====== EXERCISE INPUT
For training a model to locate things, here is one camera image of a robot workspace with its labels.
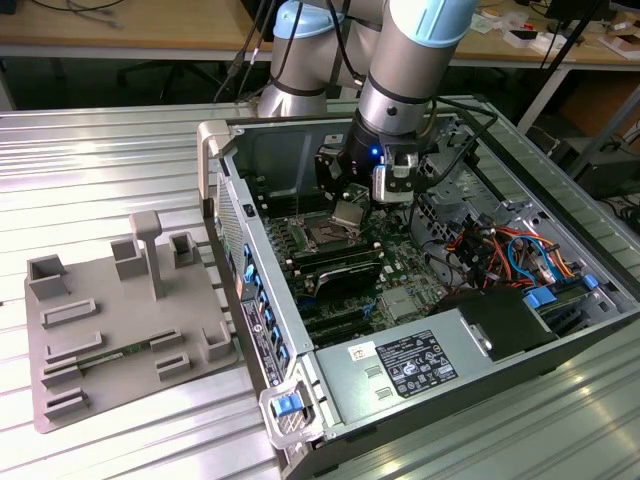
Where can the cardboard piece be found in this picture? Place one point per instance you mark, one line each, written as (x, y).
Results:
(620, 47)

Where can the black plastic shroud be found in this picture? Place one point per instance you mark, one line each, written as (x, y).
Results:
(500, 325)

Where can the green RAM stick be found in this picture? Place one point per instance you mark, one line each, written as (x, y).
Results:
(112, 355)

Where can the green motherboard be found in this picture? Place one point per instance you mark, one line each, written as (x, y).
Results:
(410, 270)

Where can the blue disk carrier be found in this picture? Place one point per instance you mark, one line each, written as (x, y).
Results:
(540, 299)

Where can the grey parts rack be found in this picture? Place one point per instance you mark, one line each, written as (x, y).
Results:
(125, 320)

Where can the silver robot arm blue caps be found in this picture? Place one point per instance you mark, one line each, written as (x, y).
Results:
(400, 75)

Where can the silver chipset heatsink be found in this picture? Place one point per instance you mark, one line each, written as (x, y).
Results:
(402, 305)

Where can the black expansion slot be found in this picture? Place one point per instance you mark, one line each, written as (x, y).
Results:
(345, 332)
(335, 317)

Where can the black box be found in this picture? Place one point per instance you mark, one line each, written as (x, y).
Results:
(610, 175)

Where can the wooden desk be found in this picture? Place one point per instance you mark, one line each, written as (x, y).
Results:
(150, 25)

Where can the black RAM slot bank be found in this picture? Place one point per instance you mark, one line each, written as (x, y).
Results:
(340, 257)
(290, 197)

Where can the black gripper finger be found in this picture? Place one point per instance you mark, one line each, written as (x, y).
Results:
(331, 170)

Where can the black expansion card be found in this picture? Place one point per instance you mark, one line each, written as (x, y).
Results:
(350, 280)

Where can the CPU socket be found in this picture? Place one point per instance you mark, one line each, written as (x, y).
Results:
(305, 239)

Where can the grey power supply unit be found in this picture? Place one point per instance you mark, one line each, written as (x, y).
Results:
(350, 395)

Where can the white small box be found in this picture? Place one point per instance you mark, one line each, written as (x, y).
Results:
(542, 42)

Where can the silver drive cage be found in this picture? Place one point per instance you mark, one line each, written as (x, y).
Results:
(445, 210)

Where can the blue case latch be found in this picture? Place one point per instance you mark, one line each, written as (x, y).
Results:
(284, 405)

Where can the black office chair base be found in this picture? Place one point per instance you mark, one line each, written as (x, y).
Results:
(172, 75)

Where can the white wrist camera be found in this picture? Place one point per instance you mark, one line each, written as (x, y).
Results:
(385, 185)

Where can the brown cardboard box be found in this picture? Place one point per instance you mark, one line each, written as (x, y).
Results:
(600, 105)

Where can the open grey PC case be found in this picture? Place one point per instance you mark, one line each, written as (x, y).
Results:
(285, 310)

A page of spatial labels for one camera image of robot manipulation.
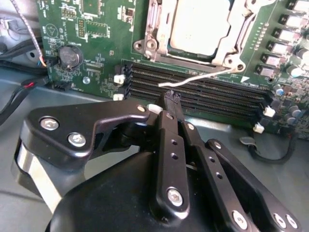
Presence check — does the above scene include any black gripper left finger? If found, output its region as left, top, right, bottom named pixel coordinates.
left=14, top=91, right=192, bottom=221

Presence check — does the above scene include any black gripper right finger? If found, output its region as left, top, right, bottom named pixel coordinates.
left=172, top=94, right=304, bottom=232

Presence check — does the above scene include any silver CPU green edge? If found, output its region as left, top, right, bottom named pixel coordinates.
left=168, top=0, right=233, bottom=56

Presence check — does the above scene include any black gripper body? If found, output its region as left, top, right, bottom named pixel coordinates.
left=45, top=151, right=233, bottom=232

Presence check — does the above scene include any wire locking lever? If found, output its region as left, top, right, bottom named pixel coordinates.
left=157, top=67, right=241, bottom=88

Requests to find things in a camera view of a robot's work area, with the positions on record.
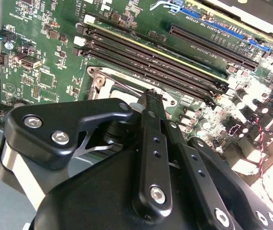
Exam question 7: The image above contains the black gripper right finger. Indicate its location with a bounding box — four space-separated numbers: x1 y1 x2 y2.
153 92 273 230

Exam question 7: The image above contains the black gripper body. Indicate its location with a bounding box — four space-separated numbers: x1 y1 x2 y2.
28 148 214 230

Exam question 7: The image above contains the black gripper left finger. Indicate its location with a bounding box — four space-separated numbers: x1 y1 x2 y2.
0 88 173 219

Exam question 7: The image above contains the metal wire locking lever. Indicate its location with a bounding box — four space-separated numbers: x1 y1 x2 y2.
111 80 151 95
============
====== EXERCISE INPUT
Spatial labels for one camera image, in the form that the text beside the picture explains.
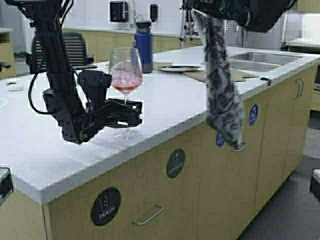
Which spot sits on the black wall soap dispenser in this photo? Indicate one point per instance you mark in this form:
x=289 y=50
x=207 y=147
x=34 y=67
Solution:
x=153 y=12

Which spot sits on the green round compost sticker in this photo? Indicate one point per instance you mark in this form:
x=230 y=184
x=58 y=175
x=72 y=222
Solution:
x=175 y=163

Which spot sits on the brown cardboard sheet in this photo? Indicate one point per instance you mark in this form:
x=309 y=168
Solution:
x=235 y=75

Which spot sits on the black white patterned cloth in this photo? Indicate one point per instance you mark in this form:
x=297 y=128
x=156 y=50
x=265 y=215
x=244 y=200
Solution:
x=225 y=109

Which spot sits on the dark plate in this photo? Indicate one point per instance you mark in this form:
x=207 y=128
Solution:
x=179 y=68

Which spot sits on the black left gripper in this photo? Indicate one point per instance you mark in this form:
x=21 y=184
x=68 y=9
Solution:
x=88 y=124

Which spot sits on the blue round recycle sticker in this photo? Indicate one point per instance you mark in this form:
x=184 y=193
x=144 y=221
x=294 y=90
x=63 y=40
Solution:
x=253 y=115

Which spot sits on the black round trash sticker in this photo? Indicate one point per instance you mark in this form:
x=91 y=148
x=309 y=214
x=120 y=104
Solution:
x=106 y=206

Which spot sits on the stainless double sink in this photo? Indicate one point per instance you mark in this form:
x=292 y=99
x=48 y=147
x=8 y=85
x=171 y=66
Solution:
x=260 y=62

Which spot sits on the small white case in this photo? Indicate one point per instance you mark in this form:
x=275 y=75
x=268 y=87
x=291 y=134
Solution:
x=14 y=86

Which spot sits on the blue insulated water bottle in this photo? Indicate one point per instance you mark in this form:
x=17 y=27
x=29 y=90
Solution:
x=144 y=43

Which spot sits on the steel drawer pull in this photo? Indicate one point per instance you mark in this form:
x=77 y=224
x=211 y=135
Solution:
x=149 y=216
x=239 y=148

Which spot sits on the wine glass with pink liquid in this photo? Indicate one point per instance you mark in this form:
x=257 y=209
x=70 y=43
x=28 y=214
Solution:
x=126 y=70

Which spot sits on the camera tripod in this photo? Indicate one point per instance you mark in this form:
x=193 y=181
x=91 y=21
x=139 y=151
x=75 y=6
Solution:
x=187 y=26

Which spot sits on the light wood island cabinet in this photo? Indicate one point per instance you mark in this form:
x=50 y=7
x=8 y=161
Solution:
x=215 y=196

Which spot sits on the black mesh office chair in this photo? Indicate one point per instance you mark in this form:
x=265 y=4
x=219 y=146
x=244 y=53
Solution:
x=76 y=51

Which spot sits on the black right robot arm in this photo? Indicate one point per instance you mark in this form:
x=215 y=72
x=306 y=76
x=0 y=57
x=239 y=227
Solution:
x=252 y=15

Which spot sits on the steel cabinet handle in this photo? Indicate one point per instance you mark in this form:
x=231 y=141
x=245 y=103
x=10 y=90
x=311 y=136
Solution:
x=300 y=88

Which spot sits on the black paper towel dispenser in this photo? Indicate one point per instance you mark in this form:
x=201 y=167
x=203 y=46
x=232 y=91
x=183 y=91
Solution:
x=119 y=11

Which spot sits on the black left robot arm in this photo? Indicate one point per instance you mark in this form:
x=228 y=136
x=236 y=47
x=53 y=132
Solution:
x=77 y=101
============
YOUR ASSIGNMENT
Say how many lines in the data hold the string "cabinet", and write nothing else.

RESULT
2